How do you get your supplies of Humira? Is it by a delivery company? If so why can't they also deliver the meth? :?

Don't tell me that one has to be refrigerated and the other doesn't, therefore they can't have both on the same van :shock:

(Meth was a no no for me so I don't take it in conjunction with Cimzia)

Cherry xxx

salamander

Hi Wonky, I think I was probably lucky with the appointment. Was due to see my rheumy in Jan with a view to start me on this drug in any case. Haven't got them yet! Anything can happen between now and then Still got a couple of hurdles to go. I wonder what is going to happen with abolishment of NICE? It should be that if your consultant recommends the drug you will get it so not so many hoops to jump through.
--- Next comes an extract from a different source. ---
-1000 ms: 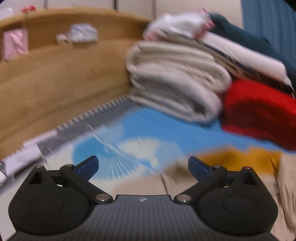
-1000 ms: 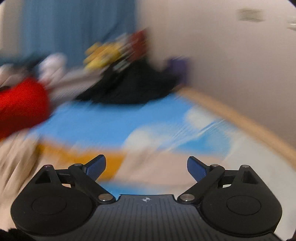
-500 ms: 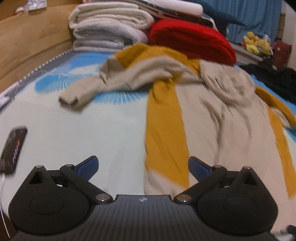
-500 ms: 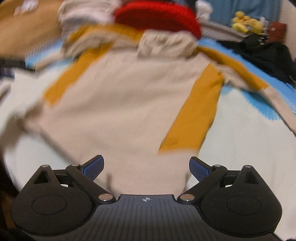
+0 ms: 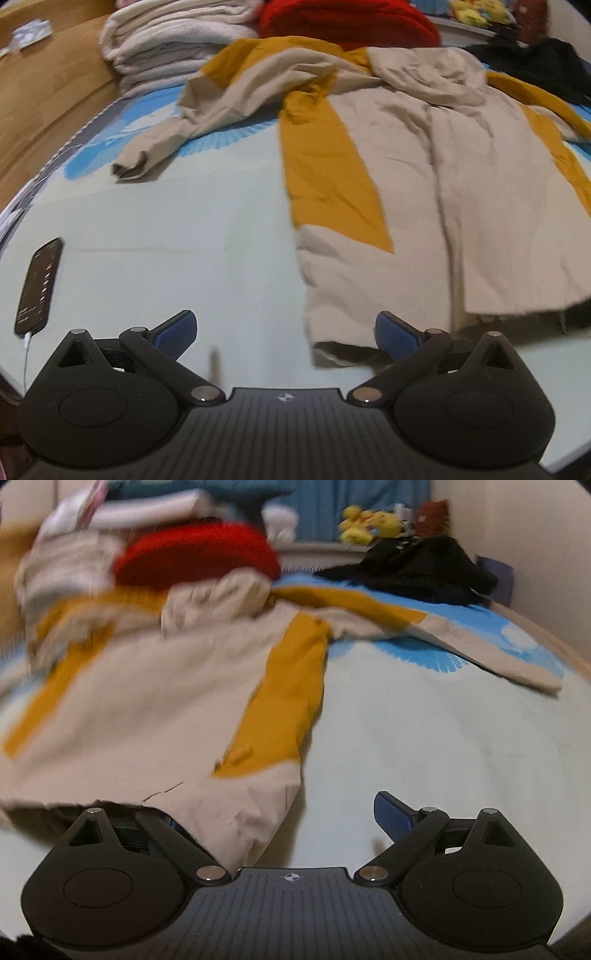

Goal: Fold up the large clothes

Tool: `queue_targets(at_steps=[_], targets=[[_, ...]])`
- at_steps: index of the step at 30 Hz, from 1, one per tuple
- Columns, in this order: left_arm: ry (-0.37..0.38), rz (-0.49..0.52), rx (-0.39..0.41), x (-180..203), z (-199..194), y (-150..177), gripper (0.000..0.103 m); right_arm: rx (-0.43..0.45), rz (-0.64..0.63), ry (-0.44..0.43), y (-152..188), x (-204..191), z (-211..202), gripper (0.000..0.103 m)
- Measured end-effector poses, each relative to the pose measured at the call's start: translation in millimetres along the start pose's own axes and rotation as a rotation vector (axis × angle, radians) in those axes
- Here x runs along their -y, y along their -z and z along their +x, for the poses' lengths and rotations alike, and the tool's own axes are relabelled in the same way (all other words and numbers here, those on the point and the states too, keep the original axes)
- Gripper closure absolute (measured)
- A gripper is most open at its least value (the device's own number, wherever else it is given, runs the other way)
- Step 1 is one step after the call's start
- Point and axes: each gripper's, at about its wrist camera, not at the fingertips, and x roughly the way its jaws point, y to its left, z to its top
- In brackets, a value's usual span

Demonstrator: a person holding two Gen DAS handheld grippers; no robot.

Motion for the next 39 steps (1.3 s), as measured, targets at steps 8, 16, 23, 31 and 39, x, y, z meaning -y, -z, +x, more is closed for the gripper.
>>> queue_targets(at_steps=[8, 16, 23, 31, 39], targets=[[0.194, 0.116, 0.008, 24, -5, 9, 0.0, 0.008, 0.286, -0.102, -14, 33, 16, 0.008], [0.249, 0.259, -0.008, 54, 0, 17, 0.0, -0.004, 0.349, -0.108, -9, 39, 23, 0.03], [0.321, 0.301, 0.031, 64, -7, 18, 0.0, -0.005, 0.361, -0.102, -9, 41, 24, 0.024], [0.265, 0.348, 0.04, 74, -4, 22, 0.0, -0.003, 0.376, -0.107, -8, 42, 22, 0.023], [0.056, 0.062, 0.018, 31, 20, -6, 0.0, -0.003, 0.377, -0.109, -8, 42, 22, 0.022]])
DD, with my Mtx they gave me 8 weeks supply to keep in the fridge. Guess they don't want to see their patients as often!

dreamdaisy

I hope this follows the forum rules. Hi cherrybim, right: my humira is delivered by H@H, every few weeks. As my hospital makes their own meth whoever is on it has to go to the hospital - I don't know of, and have never heard of, any patient there being allowed to do their own. It does seem daft to me, but there we are, I am only a patient. I actually cannot remember how long this has been going on for me: I only aquired a meth booklet in December 08 and I think I had been on the stuff since way before that date, possibly the spring of 2007 - that would fit, I was off all meds for three months after enbrel went wrong. Strewth, every Wednesday (with some exceptions) for at least 3.5 years, time flies when one is having fun. DD

skezier

Hi Sal,

I kinda interested in that bit about the getting the drugs....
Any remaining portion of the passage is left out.